WHAT YOU ARE ASKED TO DO →
After reading the lines below, count those that contain "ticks" and give the count alone.

SUPPLIED DATA →
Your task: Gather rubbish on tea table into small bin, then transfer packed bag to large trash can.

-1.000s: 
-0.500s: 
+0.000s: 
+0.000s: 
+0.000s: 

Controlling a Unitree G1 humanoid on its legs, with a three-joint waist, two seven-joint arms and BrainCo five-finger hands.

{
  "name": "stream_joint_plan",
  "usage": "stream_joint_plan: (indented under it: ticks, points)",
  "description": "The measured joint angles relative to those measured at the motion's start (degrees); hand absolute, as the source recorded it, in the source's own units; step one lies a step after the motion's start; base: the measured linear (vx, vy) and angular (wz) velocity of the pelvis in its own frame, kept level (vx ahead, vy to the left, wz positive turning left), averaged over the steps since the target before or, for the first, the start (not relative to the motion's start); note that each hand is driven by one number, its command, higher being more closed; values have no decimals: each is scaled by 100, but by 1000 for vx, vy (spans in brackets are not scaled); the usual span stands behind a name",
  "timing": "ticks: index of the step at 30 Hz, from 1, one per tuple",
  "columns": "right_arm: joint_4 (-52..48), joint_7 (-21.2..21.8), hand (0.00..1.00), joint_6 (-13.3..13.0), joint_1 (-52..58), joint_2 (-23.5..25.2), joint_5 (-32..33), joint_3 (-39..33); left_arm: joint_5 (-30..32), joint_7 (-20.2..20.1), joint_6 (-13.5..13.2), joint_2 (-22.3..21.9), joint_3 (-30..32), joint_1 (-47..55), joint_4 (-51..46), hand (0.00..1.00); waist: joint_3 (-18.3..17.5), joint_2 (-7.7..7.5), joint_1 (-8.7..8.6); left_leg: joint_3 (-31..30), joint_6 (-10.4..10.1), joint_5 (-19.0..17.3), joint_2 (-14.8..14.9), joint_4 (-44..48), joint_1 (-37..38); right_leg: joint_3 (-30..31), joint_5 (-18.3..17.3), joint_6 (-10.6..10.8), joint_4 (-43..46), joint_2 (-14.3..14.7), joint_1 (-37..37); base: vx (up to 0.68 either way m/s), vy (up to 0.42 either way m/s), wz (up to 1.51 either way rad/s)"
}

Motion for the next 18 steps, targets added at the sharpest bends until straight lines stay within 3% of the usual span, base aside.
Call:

FINISHED EXERCISE →
2